»»

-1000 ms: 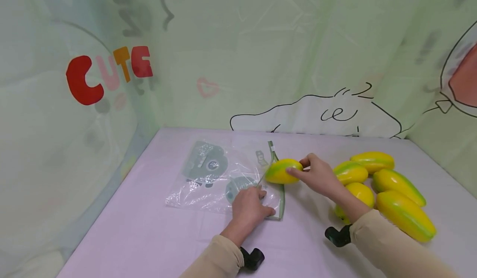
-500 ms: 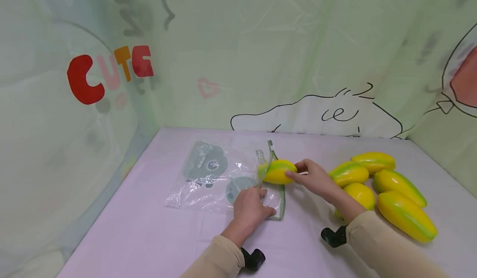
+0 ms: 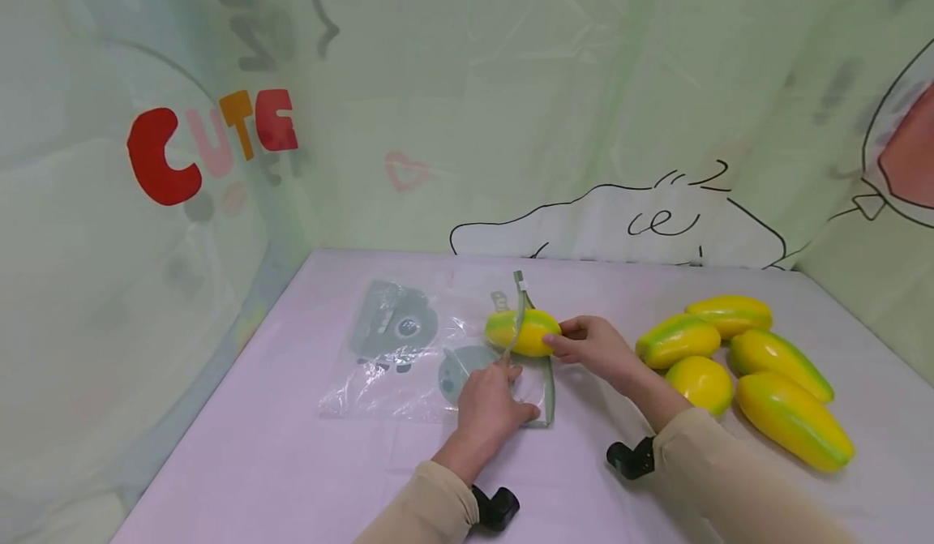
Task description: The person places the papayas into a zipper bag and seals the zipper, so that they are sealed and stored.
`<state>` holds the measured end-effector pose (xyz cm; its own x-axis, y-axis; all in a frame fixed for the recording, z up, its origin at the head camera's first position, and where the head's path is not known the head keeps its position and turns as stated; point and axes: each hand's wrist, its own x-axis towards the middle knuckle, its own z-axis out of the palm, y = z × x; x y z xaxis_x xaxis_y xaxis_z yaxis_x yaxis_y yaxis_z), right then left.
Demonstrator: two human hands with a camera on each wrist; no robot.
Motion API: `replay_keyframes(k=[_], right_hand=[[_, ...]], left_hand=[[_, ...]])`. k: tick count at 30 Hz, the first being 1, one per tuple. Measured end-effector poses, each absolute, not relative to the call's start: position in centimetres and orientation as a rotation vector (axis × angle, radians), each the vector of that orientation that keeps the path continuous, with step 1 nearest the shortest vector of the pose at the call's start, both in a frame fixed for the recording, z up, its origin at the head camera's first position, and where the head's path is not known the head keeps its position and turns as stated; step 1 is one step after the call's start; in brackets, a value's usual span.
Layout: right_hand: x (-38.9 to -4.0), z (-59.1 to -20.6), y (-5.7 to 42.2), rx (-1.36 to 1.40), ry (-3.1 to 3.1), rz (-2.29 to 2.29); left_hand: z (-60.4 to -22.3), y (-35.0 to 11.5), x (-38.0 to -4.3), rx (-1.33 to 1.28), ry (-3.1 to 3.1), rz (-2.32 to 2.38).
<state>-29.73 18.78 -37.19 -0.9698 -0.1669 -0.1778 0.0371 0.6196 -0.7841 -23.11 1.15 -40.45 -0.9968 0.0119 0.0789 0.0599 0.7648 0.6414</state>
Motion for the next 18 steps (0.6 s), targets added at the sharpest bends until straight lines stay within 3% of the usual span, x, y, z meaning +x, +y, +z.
replay_keyframes(k=[18], right_hand=[[-31.1,-37.9,16.1,-0.215,2.67,-1.348]], left_hand=[[-40.7,1.2,-23.2,-0.151,-2.823,-1.001]])
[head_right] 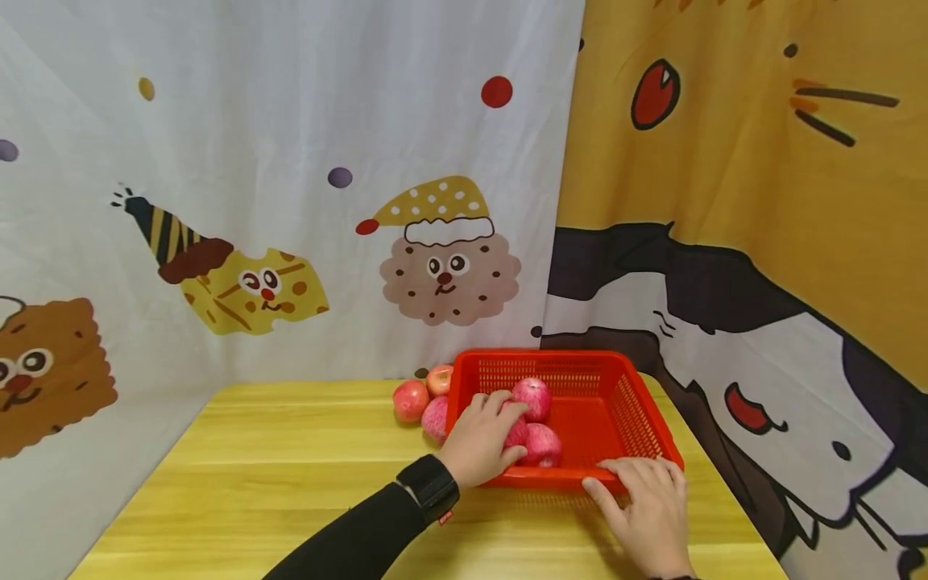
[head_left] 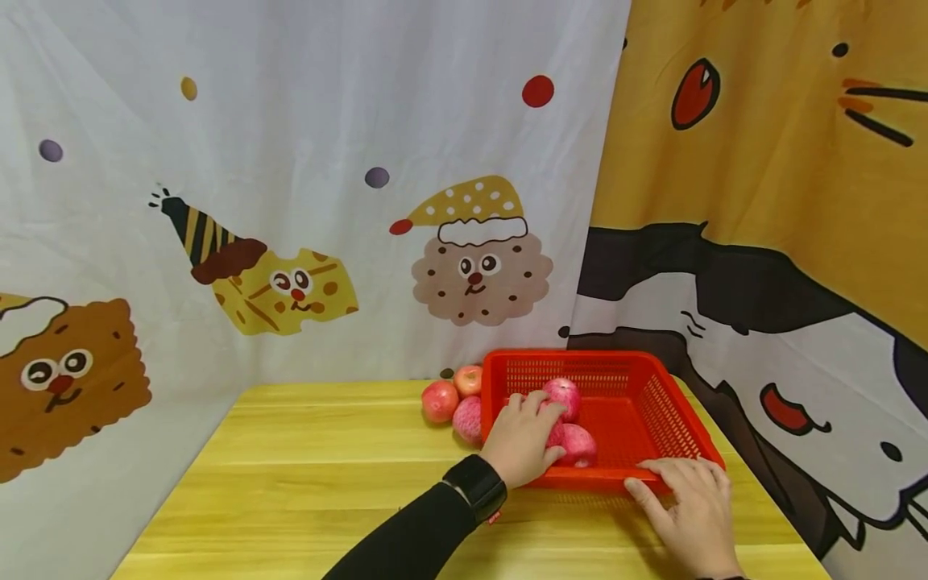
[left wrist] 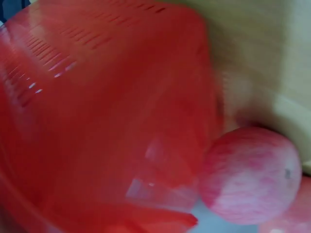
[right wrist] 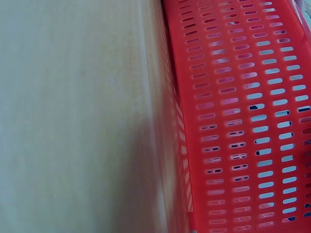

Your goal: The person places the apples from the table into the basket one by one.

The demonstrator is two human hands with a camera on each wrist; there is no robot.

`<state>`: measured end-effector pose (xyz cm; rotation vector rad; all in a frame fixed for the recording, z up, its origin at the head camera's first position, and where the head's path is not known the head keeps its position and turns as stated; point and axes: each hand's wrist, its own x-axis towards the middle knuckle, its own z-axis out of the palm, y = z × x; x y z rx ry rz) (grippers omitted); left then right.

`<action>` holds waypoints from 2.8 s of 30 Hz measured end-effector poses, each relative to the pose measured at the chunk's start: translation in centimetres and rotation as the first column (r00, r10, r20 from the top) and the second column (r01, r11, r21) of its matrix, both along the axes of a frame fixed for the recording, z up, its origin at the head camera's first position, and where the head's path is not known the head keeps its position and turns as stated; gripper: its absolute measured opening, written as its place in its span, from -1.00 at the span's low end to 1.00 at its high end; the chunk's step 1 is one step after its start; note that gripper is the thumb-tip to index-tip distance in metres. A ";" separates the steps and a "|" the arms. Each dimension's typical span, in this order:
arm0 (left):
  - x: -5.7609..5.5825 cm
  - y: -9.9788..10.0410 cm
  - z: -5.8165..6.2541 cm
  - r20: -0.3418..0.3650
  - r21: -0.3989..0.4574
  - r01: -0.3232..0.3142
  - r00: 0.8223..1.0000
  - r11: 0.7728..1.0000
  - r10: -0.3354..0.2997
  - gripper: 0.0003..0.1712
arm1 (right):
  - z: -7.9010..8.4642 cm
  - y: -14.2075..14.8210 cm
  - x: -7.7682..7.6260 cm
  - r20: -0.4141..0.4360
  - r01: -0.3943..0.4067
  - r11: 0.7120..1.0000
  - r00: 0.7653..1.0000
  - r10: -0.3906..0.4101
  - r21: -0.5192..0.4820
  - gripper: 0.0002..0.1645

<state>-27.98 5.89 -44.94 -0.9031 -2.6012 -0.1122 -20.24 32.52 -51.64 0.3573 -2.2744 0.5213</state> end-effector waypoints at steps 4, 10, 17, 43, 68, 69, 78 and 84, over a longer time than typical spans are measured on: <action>0.1 1.6 -0.2 -0.023 -0.020 0.022 0.999 1.000 -0.022 -0.26 | 0.2 0.2 0.0 -0.005 0.002 1.000 1.000 -0.002 0.003 -0.58; 1.3 3.2 -0.7 0.155 -0.048 0.090 0.985 0.995 -0.081 -0.25 | 0.1 0.2 0.0 -0.006 0.002 1.000 1.000 -0.002 0.013 -0.57; 1.8 3.6 -0.9 0.241 -0.081 0.095 0.968 0.992 -0.073 -0.15 | 0.2 0.3 0.0 -0.005 -0.008 1.000 1.000 0.008 0.001 -0.58; -4.6 -6.5 -2.2 0.172 0.492 -0.200 0.976 0.847 0.130 -0.58 | 0.0 -0.2 -0.2 -0.001 -0.005 1.000 1.000 0.005 -0.015 -0.58; -3.7 -9.0 -8.6 -0.024 0.144 -0.098 0.994 0.985 0.103 -0.25 | 0.0 -0.3 -0.2 0.024 0.009 1.000 1.000 -0.009 -0.021 -0.58; -3.6 -9.0 -8.6 -0.031 0.144 -0.095 0.994 0.985 0.101 -0.25 | 0.0 -0.3 -0.2 0.030 0.011 1.000 1.000 -0.010 -0.021 -0.58; -3.7 -9.7 -8.2 0.083 0.171 -0.064 0.995 0.983 0.050 -0.25 | -0.1 -0.2 -0.2 0.001 0.004 1.000 1.000 -0.004 -0.006 -0.58; -4.2 -12.2 -6.1 0.144 0.220 -0.162 0.981 0.962 0.132 -0.22 | -0.2 -0.2 -0.2 -0.015 0.001 1.000 1.000 -0.001 -0.004 -0.58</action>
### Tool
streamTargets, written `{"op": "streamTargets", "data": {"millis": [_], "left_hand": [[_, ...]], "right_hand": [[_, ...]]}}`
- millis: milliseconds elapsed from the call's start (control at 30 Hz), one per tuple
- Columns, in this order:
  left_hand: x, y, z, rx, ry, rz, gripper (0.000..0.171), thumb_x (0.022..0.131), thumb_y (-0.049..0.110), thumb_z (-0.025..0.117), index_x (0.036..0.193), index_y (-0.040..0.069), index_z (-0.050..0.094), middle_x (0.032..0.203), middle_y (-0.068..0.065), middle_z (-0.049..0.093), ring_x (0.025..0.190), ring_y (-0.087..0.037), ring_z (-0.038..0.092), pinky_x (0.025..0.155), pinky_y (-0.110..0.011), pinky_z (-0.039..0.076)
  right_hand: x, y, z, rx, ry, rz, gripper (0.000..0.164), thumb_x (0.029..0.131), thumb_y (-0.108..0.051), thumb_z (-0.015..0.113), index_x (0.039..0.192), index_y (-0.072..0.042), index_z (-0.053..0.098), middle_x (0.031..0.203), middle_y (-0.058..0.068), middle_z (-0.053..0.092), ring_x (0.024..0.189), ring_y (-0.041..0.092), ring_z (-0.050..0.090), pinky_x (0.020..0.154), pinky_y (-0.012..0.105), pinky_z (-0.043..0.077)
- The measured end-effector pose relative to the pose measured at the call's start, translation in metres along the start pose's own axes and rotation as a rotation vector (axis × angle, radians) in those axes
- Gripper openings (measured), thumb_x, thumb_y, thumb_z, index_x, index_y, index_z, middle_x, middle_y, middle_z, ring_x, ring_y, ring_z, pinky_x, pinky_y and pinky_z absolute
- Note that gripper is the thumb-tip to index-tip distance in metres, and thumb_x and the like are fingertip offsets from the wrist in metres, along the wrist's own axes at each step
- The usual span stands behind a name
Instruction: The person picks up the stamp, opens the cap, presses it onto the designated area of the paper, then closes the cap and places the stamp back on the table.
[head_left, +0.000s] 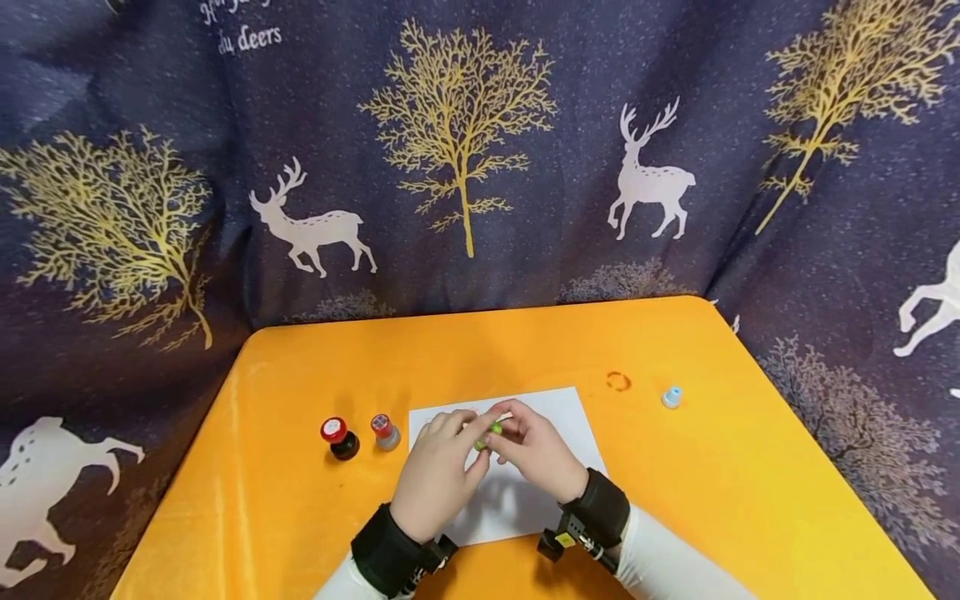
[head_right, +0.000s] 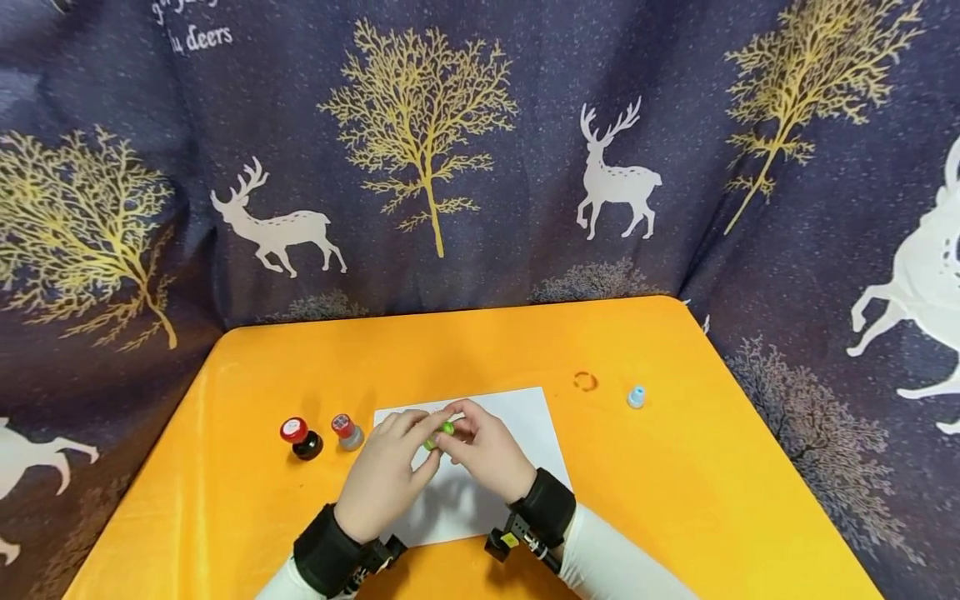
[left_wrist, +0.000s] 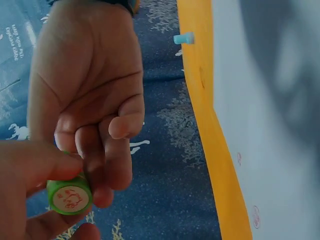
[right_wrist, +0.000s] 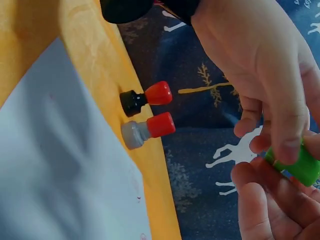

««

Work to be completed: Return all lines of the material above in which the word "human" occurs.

Answer to the exercise:
Demonstrator: two human hands with a camera on each wrist; no robot.
The demonstrator is two human hands with a camera on each wrist; there is no robot.

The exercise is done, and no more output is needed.